Before the 1964 season Ringo wanted a substantial pay raise; otherwise, he wanted to be traded. A myth grew up around the situation. The story goes that Ringo hired an agent to negotiate his contract—an NFL first at the time. Supposedly, Lombardi, who valued loyalty above all else, met with the agent for a few minutes and then excused himself. When he went back into his office to continue the meeting with Ringo's agent, he reportedly said, "I'm afraid you're in the wrong place. Mr. Ringo is now the property of the Philadelphia Eagles." It simply did not happen that way. Ringo never had an agent, but neither man denied the story. The trade to the Eagles was made. Lombardi liked looking tough in facing up to a player's demands, and Ringo welcomed a chance to close out a great career closer to home.
While he was with the Eagles, Ringo continued his Pro Bowl caliber of play. In fact, the last game of football he played before he retired was the 1968 Pro Bowl. At the time Ringo was one of only a few players to make the Pro Bowl with two different teams—a total of ten times over fifteen years. After retiring as a player, he turned to coaching, working with the Chicago Bears, the Buffalo Bills, and the New England Patriots.
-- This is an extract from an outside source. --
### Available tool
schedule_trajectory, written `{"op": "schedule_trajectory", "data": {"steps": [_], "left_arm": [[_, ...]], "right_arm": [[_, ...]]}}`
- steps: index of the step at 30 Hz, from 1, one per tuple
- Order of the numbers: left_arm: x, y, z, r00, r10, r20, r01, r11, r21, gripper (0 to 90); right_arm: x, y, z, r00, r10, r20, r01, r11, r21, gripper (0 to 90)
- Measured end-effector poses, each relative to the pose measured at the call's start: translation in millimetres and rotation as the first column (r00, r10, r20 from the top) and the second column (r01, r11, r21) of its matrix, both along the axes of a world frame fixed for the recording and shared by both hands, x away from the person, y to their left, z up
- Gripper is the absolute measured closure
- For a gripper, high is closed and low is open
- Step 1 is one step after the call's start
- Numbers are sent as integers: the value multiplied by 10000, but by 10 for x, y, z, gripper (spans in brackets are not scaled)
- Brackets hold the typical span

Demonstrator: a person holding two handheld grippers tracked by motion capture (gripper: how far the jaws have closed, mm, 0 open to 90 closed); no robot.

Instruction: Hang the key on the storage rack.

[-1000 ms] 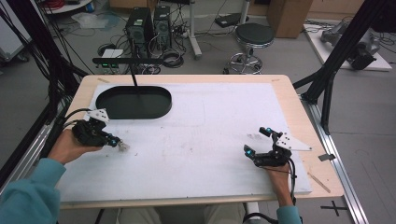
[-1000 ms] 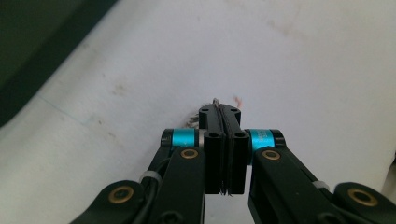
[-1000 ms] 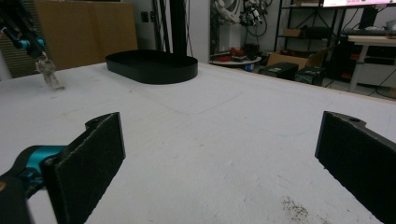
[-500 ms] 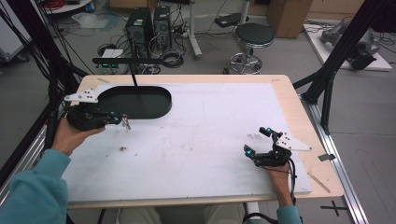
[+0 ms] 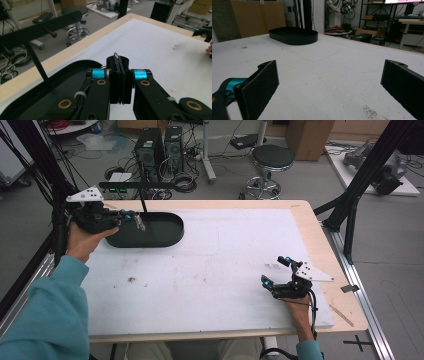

Ringo married Judith Lischer on 4 June 1988 and lives in retirement in Chesapeake, Virginia.
Ringo was a tough and durable player. When he retired he held the record for the most consecutive games played—182 games over fifteen seasons. He habitually ignored injuries to continue in the starting lineup. Once, in 1955, Ringo played through a serious back injury that bothered him for the remainder of his career. He even got out of a hospital bed to play on several occasions, just to keep intact his consecutive games streak. Given his position as center—right in the thick of the violent collisions that take place in what the pros call "the pit"—Ringo was a true iron man and one of the most durable and best linemen ever to play the game.
There is no biography of Ringo. His career and life are discussed in Chuck Johnson, The Greatest Packers of Them All (1968); George Allen with Ben Olan, Pro Football's 100 Greatest Players: Rating the Stars of Past and Present (1982); Stuart Leuthner, Iron Men: Bucko, Crazylegs, and the Boys Recall the Golden Days of Professional Football (1988); and Don Smith, All-Time Greats: Pro Football Hall of Fame (1988).